(Items from a dataset)
....
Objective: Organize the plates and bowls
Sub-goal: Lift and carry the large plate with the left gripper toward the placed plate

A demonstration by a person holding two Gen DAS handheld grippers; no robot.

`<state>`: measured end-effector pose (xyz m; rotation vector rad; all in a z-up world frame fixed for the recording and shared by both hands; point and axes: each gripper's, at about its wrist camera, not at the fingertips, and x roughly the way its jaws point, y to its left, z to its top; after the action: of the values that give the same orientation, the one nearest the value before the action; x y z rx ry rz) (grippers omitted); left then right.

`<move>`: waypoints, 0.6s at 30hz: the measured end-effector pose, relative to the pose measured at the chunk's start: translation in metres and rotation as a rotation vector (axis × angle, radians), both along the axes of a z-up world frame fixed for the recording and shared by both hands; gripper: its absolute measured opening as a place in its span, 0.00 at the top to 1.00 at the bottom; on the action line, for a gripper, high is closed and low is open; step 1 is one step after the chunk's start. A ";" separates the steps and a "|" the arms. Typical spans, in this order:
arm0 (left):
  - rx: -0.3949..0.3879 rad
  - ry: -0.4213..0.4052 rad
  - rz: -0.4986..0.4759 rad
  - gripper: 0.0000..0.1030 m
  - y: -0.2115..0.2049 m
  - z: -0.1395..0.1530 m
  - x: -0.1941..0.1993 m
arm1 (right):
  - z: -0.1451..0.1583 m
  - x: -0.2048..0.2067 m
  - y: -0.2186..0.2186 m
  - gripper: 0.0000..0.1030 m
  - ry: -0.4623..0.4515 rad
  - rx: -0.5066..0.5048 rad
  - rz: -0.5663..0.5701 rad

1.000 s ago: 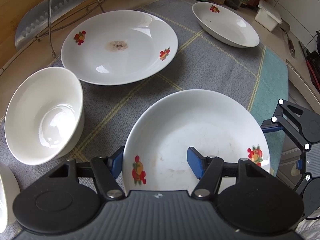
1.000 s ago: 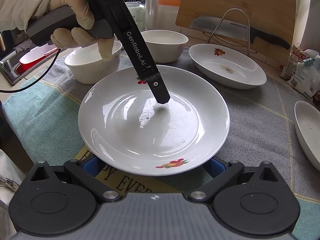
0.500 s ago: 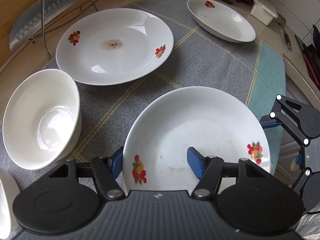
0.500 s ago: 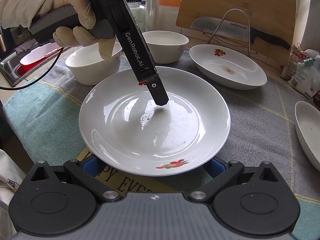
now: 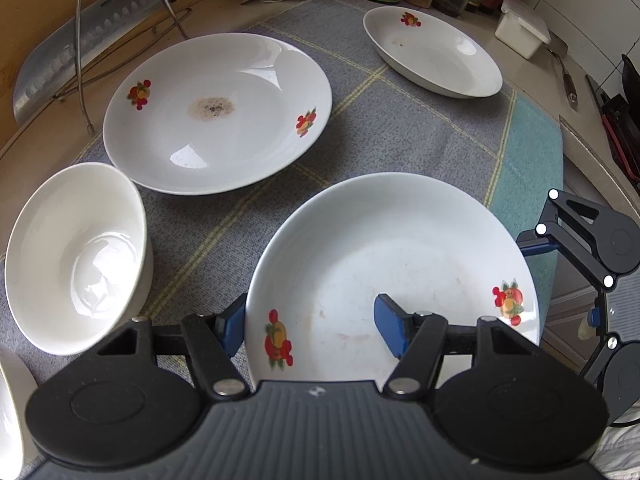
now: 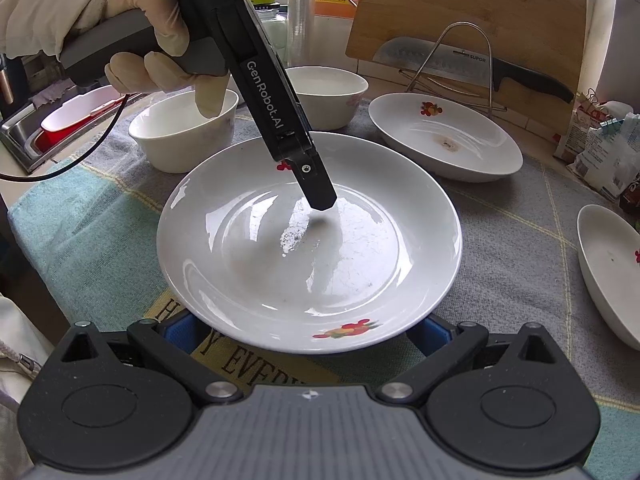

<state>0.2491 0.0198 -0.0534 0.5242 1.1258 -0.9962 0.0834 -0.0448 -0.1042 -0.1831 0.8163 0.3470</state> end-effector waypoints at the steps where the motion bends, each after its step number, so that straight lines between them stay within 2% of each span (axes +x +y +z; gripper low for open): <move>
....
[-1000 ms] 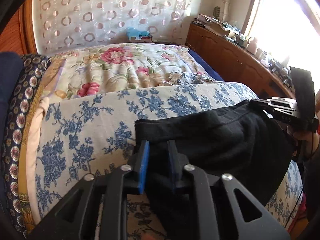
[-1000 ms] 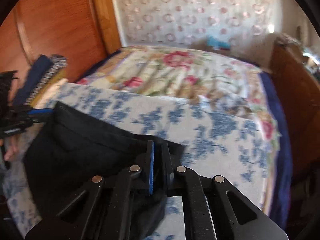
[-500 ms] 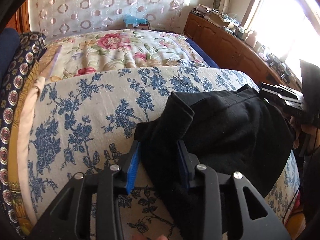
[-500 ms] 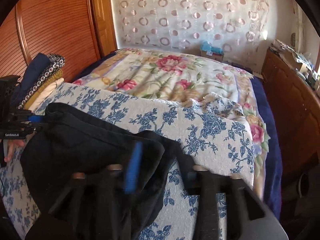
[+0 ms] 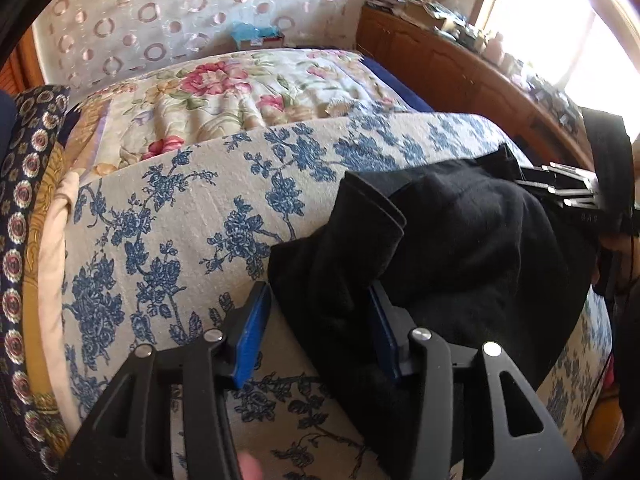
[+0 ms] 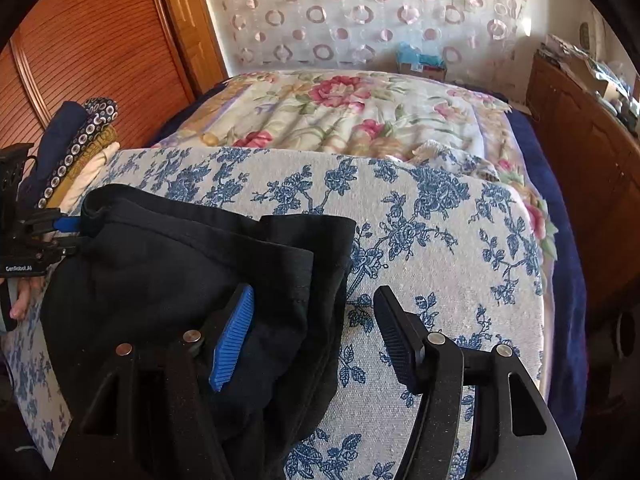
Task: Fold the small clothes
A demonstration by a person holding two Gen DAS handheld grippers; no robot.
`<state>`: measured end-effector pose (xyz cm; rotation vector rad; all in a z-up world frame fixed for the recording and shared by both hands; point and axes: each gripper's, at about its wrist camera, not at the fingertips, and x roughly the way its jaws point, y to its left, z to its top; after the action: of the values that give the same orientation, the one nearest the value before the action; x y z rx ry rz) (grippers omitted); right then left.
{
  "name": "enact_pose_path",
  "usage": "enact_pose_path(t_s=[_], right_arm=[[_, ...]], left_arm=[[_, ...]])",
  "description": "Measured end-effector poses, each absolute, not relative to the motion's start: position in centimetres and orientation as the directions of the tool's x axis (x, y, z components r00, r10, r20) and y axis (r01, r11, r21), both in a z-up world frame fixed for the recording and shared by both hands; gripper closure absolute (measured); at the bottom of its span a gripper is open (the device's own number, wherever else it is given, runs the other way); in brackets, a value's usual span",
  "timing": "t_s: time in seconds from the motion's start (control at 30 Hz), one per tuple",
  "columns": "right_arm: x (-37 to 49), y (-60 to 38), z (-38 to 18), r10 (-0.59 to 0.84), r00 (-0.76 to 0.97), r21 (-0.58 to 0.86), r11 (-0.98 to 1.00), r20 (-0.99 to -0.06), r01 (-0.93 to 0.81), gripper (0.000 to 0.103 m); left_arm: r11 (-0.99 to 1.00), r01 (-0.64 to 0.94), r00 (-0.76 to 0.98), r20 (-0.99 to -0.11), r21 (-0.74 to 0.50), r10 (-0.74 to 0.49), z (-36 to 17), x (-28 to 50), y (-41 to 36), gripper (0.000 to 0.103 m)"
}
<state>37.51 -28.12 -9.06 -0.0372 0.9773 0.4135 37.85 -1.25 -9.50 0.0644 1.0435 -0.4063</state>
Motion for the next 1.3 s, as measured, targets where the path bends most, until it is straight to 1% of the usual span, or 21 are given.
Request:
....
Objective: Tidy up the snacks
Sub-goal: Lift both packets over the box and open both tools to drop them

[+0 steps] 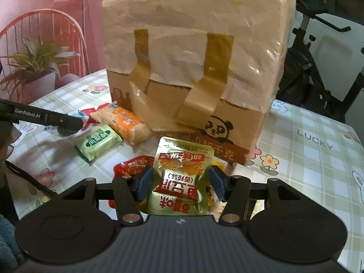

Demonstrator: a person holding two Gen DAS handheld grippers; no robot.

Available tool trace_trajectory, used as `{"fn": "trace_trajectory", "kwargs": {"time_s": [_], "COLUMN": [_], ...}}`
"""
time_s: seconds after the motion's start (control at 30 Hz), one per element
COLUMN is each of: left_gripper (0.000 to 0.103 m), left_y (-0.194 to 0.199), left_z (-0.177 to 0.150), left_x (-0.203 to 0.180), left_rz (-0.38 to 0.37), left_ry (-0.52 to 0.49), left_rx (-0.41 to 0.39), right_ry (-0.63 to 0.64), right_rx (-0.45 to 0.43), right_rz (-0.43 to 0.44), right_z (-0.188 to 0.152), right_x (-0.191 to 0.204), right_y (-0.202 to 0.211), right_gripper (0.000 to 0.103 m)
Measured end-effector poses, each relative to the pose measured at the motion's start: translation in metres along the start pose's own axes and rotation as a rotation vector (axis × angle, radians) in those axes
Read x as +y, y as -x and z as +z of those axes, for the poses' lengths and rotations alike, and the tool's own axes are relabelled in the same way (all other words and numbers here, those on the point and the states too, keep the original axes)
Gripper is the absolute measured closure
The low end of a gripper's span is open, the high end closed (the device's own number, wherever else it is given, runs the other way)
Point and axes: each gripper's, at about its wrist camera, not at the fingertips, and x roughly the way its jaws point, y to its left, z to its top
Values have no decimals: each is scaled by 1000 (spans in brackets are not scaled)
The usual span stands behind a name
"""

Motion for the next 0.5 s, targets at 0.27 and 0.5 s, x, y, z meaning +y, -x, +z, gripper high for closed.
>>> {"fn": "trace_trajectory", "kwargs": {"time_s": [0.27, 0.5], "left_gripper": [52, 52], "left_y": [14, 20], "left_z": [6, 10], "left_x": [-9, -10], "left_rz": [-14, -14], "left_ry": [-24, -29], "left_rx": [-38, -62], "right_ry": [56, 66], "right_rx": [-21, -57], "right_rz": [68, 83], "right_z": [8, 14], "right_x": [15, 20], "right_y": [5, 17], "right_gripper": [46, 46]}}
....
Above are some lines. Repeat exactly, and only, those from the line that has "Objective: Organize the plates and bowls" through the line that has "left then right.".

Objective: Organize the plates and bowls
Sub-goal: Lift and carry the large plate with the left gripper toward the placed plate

A demonstration by a person holding two Gen DAS handheld grippers; no robot.

`<state>`: measured end-effector pose (xyz m; rotation vector rad; all in a z-up world frame fixed for the recording and shared by both hands; point and axes: each gripper's, at about its wrist camera, not at the fingertips, and x roughly the way its jaws point, y to its left, z to its top; after the action: of the values that give the same orientation, the one nearest the value before the action; x y z rx ry rz) (grippers omitted); left then right.

That finishes the answer to the exercise.